О том, что эти деньги попросту пропадут, Яна старалась не думать. Она вообще старалась ни о чем не думать – брела на трамвайную остановку, мокла под обрушившимся на город ливнем, втягивала голову в плечи, как потрепанный цыпленок, не смотрела по сторонам. Холод бодрил, холод вымораживал противные, словно прилипшая жвачка к мозгу, мысли, холод отвлекал на себя, не позволял уходить внутрь.
Может, она простынет? И тогда не придется никуда ехать – можно будет лежать, смотреть в потолок и ни о чем не думать. Больной имеет право не думать. Но она не больная, и от мыслей, как ни старалась, избавиться не могла.
Вода по асфальту, вода по макушке, вода по листьям, стеклам машин и по лицу.
Почему она всегда экономила на зонте?
Подошел трамвай; Яна взошла по ступенькам, ощущая себя инвалидом.
Нет правильного решения – иногда его просто нет. Вроде бы только час назад думала о завтрашнем отъезде и радовалась, что, наконец, обрела мотив действовать, а теперь вдруг растеряла остатки с трудом накопленной решимости – намокла, как мягкая игрушка, и вся вата вылезла из разошедшихся швов – пустые пуговичные глаза, оторванное ухо, жалкий вид.
– Девушка, вы будете оплачивать проезд?
Она заплатила.

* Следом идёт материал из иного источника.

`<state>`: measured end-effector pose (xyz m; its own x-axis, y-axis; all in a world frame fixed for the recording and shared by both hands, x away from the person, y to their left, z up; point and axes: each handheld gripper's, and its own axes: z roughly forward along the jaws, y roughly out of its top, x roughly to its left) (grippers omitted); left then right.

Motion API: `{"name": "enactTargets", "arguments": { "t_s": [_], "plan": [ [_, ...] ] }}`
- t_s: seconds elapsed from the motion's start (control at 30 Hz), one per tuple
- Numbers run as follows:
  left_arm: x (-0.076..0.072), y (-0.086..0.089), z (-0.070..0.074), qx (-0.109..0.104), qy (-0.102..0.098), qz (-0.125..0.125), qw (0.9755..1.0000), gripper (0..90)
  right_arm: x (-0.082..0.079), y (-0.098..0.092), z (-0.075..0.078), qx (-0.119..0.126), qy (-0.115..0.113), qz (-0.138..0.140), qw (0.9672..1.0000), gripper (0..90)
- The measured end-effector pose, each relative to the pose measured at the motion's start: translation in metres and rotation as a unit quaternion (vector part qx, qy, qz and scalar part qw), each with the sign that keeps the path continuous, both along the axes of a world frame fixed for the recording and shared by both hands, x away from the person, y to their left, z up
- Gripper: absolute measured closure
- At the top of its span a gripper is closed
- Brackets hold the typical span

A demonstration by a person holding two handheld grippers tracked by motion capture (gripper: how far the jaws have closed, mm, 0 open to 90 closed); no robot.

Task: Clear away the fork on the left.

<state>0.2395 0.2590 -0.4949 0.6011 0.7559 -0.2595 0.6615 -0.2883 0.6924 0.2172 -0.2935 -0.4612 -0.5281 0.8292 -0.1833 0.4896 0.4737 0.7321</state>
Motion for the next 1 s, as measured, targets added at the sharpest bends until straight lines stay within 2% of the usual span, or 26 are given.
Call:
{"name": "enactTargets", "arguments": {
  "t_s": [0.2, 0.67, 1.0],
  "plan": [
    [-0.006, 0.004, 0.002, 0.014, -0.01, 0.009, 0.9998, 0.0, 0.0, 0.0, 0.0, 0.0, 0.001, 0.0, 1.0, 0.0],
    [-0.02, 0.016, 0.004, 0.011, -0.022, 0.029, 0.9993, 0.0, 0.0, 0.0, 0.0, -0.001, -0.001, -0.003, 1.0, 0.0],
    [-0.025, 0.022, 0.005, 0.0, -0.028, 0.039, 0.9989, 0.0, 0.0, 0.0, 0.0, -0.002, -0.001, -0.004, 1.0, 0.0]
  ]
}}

Села на свободное место, почувствовала, как зад греет встроенный под сиденьем обогреватель, поморщилась – тот грел слишком сильно.
Бежали по непрозрачному от старости стеклу мокрые дорожки.
Есть фраза: «Если судьба закрывает дверь, то она открывает окно» – так ли это? И если да, то почему Каське все явственнее казалось, что если ЕЕ судьба открывает окно, то за ним оказывается не путь наверх или в сторону, а еще одна сплошная и выщербленная от времени плотная бетонная кладка? Еще окно – еще кладка. Нет выхода, нет – одни тупики.
Спустя две остановки позвонил бородатый Жора, спросил, чего она перестала ходить в тир? Каська ответила коротко и глухо: «Приболела». Не говорить же, что потеряла Глок?